C’est de culture, de connaissances et d’échanges qu’il est question, dans cet ouvrage au long titre équivoque*. L’essayiste et éditeur Farouk Mardam-Bey précise dans le prologue que son objet est de contribuer à « abolir la frontière » entre l’Orient et l’Occident et de remettre en perspective « l’unité du monde méditerranéen ». Vaste programme. Beau voyage. Le livre, publié à l’occasion de l’exposition du même nom organisée à Avignon, en France (jusqu’en avril 2013), propose ainsi de faire dialoguer des artistes occidentaux « fascinés » par l’Orient et des artistes orientaux « fascinés » par l’Occident. Un premier hommage est rendu aux grands voyageurs, tels l’excentrique Pierre Loti, la fascinante Isabelle Eberhardt ou encore l’infatigable coureur de désert que fut le scientifique Théodore Monod.
Au fil des pages, le lecteur découvre les photographies noir et blanc, les lettres et les récits, les carnets d’aquarelles (de Miquel Barceló notamment) rapportés par des témoins exceptionnels. Une longue halte est proposée à Tanger, ville célébrée par les plus grands peintres : Eugène Delacroix, Henri Matisse ou encore Francis Bacon. À l’occasion, on relit quelques pages des romans de Paul Bowles et l’on s’arrête devant les clichés de Robert Rauschenberg (plus connu comme précurseur du pop art). Puis on reprend la route pour suivre les tribulations en Orient de trois Provençaux (France) : l’architecte Pascal Coste et les peintres Jules Laurens et Joseph Eysséric. S’ensuit une pause bien méritée dans la douce chaleur du bain turc.

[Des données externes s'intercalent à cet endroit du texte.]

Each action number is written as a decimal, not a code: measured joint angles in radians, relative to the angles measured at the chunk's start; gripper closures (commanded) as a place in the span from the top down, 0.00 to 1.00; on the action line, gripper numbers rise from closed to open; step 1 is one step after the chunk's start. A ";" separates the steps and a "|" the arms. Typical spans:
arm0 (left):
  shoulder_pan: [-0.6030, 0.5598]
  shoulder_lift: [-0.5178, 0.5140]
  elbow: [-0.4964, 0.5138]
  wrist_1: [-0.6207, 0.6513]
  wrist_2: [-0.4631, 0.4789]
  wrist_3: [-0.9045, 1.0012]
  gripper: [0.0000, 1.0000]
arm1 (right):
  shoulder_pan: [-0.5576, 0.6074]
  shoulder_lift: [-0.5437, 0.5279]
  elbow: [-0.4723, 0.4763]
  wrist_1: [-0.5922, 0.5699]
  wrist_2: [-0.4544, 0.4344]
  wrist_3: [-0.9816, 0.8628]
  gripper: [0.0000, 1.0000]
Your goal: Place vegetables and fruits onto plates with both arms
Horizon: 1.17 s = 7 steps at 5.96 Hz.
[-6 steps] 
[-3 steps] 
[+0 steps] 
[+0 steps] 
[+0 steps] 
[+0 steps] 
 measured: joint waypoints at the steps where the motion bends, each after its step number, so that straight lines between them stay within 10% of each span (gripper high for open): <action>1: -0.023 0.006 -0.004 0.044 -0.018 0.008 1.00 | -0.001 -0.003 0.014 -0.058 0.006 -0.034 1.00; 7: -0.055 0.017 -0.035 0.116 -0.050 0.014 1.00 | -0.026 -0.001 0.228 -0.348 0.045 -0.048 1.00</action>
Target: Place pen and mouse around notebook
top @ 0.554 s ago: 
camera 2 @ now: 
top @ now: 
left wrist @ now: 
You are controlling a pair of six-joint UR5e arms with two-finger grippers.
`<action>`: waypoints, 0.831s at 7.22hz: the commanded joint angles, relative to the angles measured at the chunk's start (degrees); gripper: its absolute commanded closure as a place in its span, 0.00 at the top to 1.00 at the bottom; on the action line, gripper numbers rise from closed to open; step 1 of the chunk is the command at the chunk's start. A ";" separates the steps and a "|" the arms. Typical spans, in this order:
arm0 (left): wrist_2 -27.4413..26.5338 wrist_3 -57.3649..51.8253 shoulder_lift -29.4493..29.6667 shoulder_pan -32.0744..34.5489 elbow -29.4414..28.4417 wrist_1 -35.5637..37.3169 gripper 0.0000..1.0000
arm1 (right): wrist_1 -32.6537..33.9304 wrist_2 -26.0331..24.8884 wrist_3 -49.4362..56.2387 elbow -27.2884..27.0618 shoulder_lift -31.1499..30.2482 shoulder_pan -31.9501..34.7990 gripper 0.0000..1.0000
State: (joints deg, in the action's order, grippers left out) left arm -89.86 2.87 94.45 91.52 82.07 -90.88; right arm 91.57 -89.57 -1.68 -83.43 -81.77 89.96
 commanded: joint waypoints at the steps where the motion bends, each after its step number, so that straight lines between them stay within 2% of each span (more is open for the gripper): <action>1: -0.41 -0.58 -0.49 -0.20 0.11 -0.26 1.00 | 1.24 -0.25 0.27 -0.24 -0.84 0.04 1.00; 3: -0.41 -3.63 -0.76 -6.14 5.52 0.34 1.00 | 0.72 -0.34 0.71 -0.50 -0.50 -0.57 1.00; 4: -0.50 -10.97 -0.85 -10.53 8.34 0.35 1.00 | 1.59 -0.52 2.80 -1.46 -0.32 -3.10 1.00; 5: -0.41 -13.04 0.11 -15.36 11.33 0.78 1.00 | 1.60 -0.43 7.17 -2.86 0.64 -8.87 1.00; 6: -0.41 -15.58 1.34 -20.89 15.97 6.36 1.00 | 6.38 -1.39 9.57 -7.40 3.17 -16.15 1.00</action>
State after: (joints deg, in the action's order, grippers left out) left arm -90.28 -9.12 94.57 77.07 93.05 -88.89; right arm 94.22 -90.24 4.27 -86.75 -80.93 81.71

Enfin, retour à l’actualité et à des œuvres plus engagées. La parole est donnée aux artistes et écrivains « orientaux » : d’Amin Maalouf à Walid Raad – dont les photographies de la guerre du Liban font écho à un autre conflit, la révolte qui se déroule sous nos yeux en Syrie – en passant par le peintre chinois Yan Pei-Ming, auteur de gigantesques et sinistres portraits de Mouammar Kadhafi et du couple Al-Assad. Tout aussi impossible d’ignorer la réalité brossée par les militantes féministes Mona Hatoum (Palestine) et Shirin Neshat (Iran), ou les évocations de la désormais fameuse place Tahrir, au Caire, et du « printemps arabe »… Artistes d’Orient et d’Occident, d’hier et d’aujourd’hui, offrent un riche dialogue par œuvres interposées. Le livre se referme, laissant son lecteur presque optimiste.